Cate Le Bon Evokes Sweeping Bombast On ‘Pompeii’

Photo Credit: H Hawkline

Cate Le Bon’s last album, 2019’s Reward, was one of that year’s best. It found a way, as each of her albums does, to build on the pattern and formula that preceded it while embracing a different aspect of Le Bon, or at least the woman she was at the time of recording. Long gone are the overtly Welsh whispers of Me Oh My or the angular eclecticism of Crab Day, instead, as with Reward, Le Bon is pushing outward, evoking the sweeping, bombast of a “great” album. 
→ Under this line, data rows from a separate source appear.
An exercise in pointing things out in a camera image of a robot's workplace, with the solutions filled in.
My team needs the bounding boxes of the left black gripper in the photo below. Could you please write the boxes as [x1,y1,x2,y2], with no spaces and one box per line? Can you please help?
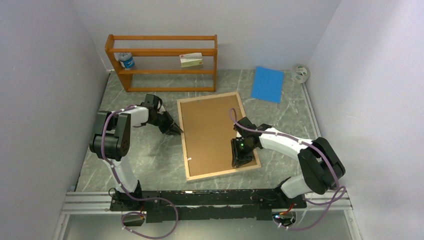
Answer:
[148,111,183,136]

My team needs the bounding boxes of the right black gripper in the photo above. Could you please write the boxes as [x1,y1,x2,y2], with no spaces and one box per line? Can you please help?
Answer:
[231,138,256,168]

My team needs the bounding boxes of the brown cardboard backing board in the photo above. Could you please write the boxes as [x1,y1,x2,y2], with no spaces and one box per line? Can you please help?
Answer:
[179,94,259,178]

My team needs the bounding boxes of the wooden picture frame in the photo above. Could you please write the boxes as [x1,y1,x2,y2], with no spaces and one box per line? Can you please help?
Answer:
[176,91,263,182]

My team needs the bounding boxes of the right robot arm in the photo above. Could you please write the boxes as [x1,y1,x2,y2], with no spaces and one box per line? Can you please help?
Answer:
[231,117,346,208]

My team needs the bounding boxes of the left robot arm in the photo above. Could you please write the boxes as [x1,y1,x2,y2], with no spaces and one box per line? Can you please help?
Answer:
[89,94,183,211]

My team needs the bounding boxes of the small white green box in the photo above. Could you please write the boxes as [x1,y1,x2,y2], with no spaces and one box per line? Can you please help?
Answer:
[179,52,203,68]

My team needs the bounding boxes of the blue foam mat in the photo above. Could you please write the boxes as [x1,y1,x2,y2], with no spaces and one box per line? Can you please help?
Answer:
[251,66,284,104]

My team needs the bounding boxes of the blue white small jar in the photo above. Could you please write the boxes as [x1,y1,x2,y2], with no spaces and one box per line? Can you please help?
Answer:
[117,52,135,69]

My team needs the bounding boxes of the orange wooden shelf rack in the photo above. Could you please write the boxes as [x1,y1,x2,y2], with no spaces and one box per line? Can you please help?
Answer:
[104,34,218,93]

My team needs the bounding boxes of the clear tape roll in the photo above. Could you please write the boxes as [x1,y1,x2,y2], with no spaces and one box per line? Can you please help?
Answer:
[290,64,311,84]

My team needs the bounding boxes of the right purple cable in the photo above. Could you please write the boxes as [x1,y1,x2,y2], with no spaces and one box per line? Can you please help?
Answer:
[228,107,347,232]

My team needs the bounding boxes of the purple cable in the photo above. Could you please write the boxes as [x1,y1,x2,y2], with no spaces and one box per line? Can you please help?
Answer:
[228,107,347,232]
[99,104,180,240]

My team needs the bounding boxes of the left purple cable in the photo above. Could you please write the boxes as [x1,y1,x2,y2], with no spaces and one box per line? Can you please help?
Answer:
[99,104,180,240]

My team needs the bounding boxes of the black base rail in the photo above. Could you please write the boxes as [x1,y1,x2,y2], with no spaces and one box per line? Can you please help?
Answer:
[109,188,307,223]
Each track on Pompeii eschews the minor and surmountable that Le Bon has marginalized to her EPs and collaborations, and instead unfolds as her own curated disclosures. Where Reward’s horn-filled arrangements cast her in an epic-sized production, she now uses that same scale to provide insight into her own isolation and gloom. Le Bon uses the imagery and the vastness of her motifs to present these emotions as they feel, not just how they seem. Whether it be the immediate conceptualism of Pompeii and its population or the more immediate past of Le Bon’s childhood, she imposes the hardness that she’s carrying in ways equally broad and specific.
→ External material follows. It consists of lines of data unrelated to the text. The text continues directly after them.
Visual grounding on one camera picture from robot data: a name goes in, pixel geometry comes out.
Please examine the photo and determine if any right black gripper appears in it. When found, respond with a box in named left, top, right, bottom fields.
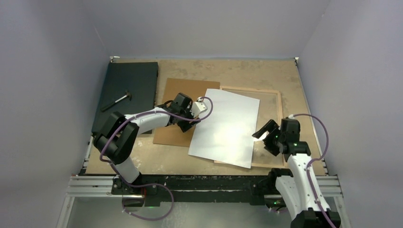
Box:
left=252, top=120, right=285, bottom=157

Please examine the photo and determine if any wooden picture frame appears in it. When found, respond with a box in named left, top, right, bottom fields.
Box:
left=214, top=85, right=288, bottom=169

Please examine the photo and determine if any printed photo with white border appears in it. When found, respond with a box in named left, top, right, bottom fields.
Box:
left=188, top=89, right=260, bottom=169

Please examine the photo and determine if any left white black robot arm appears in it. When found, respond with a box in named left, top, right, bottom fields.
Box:
left=93, top=93, right=208, bottom=194

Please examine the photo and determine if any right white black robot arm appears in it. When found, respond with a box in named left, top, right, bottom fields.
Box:
left=252, top=118, right=341, bottom=228

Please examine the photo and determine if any small black metal hammer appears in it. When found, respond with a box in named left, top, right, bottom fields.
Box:
left=100, top=90, right=132, bottom=112

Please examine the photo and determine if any black flat box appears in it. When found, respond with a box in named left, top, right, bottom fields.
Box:
left=91, top=62, right=158, bottom=134

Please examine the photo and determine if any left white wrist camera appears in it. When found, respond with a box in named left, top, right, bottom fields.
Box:
left=190, top=97, right=208, bottom=118

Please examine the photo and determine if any brown frame backing board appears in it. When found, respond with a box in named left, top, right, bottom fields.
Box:
left=153, top=77, right=221, bottom=148

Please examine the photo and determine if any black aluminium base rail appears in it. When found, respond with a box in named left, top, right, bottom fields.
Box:
left=64, top=174, right=344, bottom=209
While the album is danker than any of the city-pop it’s been drawing comparisons to, it is easy to see the 80s inspiration hidden in each track. Le Bon’s genius, at a time saturated with nostalgia and gated reverb, is to borrow more from mood than technique. Pompeii moves towards Talk Talk, Kate Bush, and Richard Butler in how it emotes, but also achieves their same level of timelessness. Like Pompeii, a city defined by a singular, ancient tragedy, Le Bon struggles with the same sentiments that plagued her influences, and that she knows, will eventually plague those that she influences.